- [Given material]

[Start of Attachment]

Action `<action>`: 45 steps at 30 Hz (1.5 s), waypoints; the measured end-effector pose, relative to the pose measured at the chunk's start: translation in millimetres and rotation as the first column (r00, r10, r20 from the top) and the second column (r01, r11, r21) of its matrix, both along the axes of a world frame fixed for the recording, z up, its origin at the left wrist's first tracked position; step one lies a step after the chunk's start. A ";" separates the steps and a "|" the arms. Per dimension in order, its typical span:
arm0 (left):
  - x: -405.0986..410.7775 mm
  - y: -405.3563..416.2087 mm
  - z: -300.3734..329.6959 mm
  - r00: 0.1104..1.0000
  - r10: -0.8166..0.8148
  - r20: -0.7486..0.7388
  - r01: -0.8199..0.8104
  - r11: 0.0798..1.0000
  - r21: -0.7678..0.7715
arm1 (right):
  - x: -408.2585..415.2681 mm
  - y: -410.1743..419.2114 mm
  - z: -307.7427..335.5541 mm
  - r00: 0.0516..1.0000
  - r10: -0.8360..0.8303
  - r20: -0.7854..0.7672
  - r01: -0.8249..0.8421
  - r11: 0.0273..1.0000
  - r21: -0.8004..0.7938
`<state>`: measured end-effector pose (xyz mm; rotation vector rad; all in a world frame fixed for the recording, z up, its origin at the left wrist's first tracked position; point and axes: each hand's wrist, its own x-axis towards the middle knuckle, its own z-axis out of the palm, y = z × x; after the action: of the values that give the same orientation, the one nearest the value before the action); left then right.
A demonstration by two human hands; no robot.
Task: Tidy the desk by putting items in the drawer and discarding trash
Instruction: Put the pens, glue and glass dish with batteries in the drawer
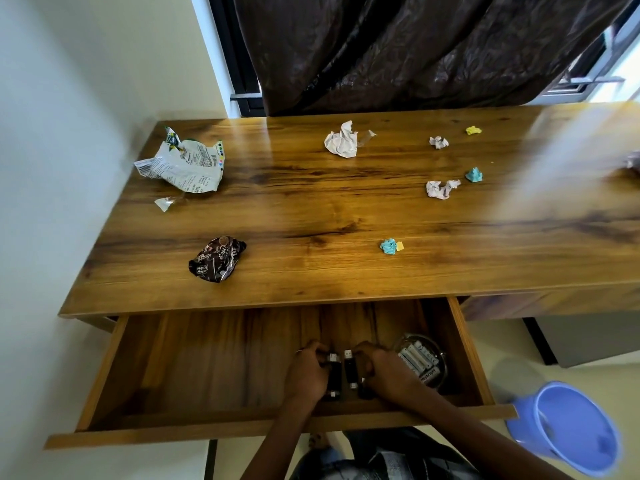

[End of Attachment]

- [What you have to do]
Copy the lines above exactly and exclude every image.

- [Exercise answer]
Action `<action>`: 45 steps at 30 Hz (1.5 s), waypoints; the measured end-effector pose, relative to the pose measured at the chunk's start: translation in millimetres and rotation as the first column (r00, r10, r20 from the top) and the second column (r01, r11, r21) of its matrix, both along the axes of a world frame fixed for the recording, z up, its origin at the left wrist's first tracked position; step one lies a step after the chunk's start. A ";" separates the steps and a "|" the arms. Per dimension in order, its typical span:
arm0 (left):
  - x: -405.0986..410.7775 mm
  - y: -405.3563..416.2087 mm
  - z: -300.3734..329.6959 mm
  - r00: 0.1104..1.0000
  - r10: -0.8166..0.8148
  - r20: -0.7486..0.7388
  - r01: -0.8199..0.8104
  - r11: 0.0798..1.0000
  - r21: -0.7678..0.7715
arm1 (right):
  - x: -408.2585..415.2681 mm
  - y: -410.1743..419.2114 mm
  - z: -307.7427..335.5541 mm
  - r00: 0.0516..1.0000
  - r10: -0.8360..0.8303
  - r20: -0.7854..0.7672
  - r01: -0.8249..0.8421
  - r11: 0.0273..1.0000
  - r21: -0.8004..0.7938
`<state>`: measured end-effector pose (xyz mm; rotation vector rad; all in a world frame fixed for the recording, z up, its origin at the left wrist's first tracked position; point and axes: each hand's wrist, its own x-axis towards the middle knuckle, its own z-axis out of the palm, y = z × x; after the action: of the values that give the same orientation, the one nearest the value before the action); left then right.
A demonstration by two human hands; no robot.
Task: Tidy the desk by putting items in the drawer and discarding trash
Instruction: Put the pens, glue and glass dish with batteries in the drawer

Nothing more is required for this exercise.